Washington, D.C. – As lawmakers try to curb speeding violations, nonemergency government vehicles could be restricted to driving less than 40 mph within the city limits.
A new proposal was presented Thursday by Elissa Silberman. Government-issued vehicles would have to install speed reducers. These would prevent cars from going faster than 40 mph unless there is a “demonstrated necessity” to do so. This bill would not apply to emergency vehicles like firetrucks or police cars, but only to cars owned by city agencies.
Silverman stated that speed is a killer. A pedestrian struck by a car traveling at 50 mph has only a 20% chance of survival. The pedestrian’s chances of survival are doubled if the vehicle speed is reduced by 10mph to 40mph.
Silverman’s bill, which is the latest attempt by legislators to curb reckless driving in the district, is called the Silverman Act.
“Traffic safety is a major concern for residents throughout the district,” Councilmember Silverman stated. “We can issue tickets and we can fine people. However, ultimately we must change driver behavior,” David ConnertyMarin, spokesperson for Silverman’s office stated. This is an example of how we can impact behavior by making it impossible for drivers to exceed a certain speed.
More than 6,000 vehicles are owned and operated by the city. About half of them are designated as non-emergency vehicles. They travel around the city daily to transport city employees and supplies to various agencies. Silverman said that these vehicles do not have to be driven quickly.
It is not clear how much it would cost for all the district’s 3,000 non-emergency government vehicles to have speed reducers. ConnertyMarin says that many of the vehicles have speed reducers installed and it is just a matter of activating them.
Silverman’s office argued that they are “relatively inexpensive” and that the total cost of the legislation would likely cover the costs.
This proposal is inspired by similar efforts in New York City. New York City recently launched a pilot program to implement intelligent speed limiters. These limiters adjust a car’s maximum speed according to the speed limit on the road. The city could make all its government vehicles install these systems by 2024 if it is successful. Legislators are looking at expanding that requirement to all new cars registered in the state.
Silverman’s bill is similar to other legislative proposals that seek to curb speeding in the district. For example, the Automated Traffic Enforcement Effectiveness Amendment Act of 2020 was introduced last month by Christina Henderson. The bill would allow the district government to revise its penalties for traffic offenses caught on cameras and issue drivers not only fines but also points to their driving records.

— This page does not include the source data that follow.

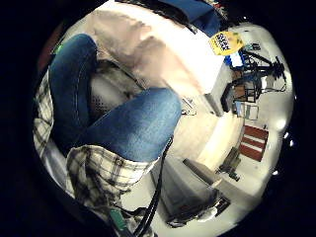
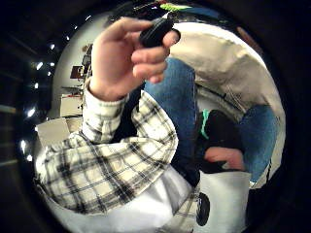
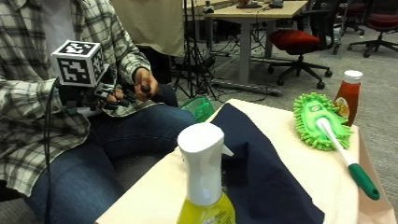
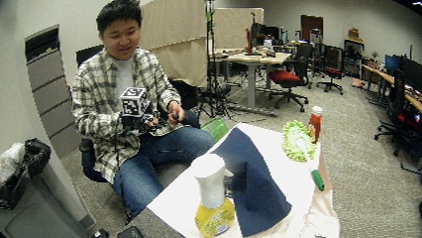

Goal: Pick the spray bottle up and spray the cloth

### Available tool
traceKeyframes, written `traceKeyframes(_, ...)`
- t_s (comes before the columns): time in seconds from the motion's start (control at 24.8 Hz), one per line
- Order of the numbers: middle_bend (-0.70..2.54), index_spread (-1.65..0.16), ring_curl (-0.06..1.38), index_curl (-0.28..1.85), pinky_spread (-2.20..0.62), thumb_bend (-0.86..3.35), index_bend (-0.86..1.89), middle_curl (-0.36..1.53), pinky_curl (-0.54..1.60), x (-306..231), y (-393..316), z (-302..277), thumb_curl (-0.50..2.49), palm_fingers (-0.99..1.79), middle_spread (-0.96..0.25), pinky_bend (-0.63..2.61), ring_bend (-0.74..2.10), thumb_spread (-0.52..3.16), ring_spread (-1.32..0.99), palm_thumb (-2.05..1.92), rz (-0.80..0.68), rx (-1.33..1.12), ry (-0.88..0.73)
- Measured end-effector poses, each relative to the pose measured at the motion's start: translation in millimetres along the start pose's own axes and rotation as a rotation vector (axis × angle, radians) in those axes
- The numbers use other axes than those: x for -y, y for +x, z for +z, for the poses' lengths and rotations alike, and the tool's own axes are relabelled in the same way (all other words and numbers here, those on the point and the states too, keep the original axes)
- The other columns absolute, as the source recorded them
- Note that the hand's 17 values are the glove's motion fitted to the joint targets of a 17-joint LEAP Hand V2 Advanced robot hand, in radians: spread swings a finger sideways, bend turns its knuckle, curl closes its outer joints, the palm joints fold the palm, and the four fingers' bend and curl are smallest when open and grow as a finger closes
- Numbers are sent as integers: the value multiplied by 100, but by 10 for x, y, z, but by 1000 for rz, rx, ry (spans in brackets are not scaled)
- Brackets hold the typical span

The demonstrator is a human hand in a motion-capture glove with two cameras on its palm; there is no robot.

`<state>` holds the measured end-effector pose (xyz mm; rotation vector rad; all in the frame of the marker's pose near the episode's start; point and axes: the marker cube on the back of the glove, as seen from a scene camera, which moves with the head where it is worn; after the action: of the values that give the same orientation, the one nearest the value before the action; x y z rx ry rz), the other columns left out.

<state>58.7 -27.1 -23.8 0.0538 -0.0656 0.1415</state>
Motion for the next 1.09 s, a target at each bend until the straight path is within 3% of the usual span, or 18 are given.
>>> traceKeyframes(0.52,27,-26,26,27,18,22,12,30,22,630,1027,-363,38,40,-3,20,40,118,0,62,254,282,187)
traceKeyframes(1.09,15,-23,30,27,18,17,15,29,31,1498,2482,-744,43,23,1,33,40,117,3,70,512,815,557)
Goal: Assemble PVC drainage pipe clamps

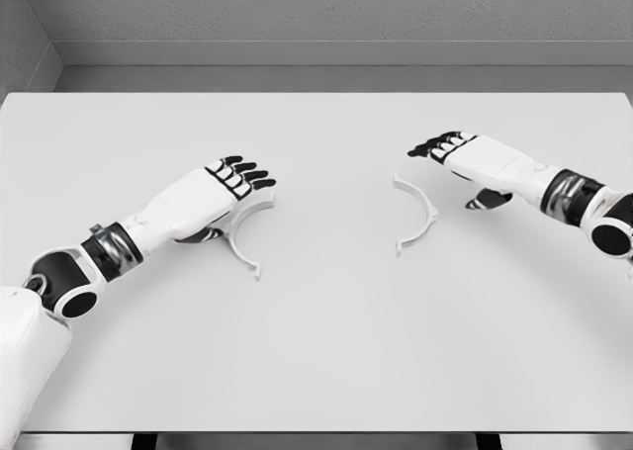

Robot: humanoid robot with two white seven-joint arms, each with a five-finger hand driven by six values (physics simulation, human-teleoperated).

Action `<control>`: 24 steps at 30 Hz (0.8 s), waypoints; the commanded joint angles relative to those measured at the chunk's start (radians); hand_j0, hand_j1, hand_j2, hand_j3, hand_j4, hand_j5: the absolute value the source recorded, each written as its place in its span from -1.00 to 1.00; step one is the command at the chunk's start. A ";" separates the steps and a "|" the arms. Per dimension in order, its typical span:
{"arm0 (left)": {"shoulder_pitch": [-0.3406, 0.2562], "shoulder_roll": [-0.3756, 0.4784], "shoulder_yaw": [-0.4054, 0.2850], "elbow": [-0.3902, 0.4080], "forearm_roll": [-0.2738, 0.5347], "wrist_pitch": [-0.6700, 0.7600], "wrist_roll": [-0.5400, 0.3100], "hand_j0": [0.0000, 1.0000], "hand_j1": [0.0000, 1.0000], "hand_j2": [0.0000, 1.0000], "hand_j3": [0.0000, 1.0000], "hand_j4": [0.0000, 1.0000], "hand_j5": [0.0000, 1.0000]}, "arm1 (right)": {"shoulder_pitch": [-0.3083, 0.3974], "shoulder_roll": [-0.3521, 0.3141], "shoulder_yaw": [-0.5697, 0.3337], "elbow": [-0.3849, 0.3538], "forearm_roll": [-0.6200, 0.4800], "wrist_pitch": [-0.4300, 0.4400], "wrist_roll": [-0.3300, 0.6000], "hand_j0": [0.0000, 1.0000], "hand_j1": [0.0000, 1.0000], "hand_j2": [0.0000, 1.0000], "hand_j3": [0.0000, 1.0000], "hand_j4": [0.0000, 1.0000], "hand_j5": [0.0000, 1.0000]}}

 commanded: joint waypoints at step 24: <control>0.025 -0.038 -0.048 -0.074 0.006 0.001 0.001 1.00 1.00 1.00 1.00 1.00 1.00 | -0.021 0.044 0.047 0.022 0.015 0.000 0.000 1.00 1.00 1.00 1.00 1.00 1.00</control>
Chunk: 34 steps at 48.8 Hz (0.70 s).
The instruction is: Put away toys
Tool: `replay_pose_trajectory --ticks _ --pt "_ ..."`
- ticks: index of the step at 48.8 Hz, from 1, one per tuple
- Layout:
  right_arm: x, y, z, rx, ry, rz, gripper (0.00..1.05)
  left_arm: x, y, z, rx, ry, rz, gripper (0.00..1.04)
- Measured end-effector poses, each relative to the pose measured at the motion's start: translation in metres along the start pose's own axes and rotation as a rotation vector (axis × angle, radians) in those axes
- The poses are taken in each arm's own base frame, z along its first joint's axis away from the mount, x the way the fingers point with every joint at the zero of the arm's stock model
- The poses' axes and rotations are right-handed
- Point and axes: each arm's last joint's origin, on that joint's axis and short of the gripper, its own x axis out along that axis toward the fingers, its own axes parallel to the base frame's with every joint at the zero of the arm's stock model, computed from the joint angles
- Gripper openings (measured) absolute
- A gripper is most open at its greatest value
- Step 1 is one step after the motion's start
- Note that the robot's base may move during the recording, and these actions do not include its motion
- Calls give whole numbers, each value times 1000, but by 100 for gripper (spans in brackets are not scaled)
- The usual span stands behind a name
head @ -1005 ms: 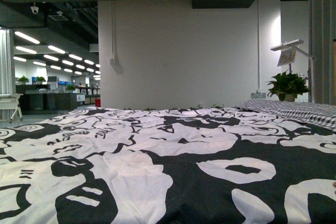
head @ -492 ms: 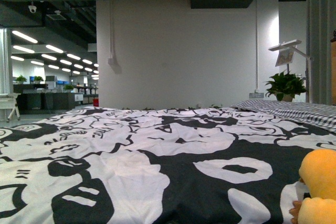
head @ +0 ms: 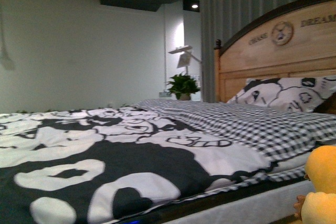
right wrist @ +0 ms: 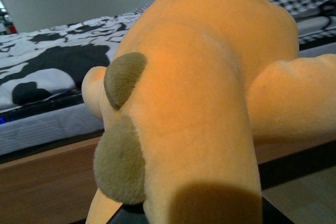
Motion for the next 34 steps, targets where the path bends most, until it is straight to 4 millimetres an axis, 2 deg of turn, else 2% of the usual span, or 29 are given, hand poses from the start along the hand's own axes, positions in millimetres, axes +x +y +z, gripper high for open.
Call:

New speed limits were also set by lawmakers on some of the busiest roads in the district, reducing speeds from 30 mph down to 25 mph. In the coming weeks, speed limits will be reduced on other busy roads.
ConnertyMarin stated, “Everyone is trying to address the real problem facing residents in the district.” “There is enforcement, then there are additional measures that we can take. This is one of the solutions we believe can help.”
Although it has not been scheduled for a hearing, the Speed Limiters Amendment Act of 2022 will likely be referred by the Committee on Transportation and the Environment.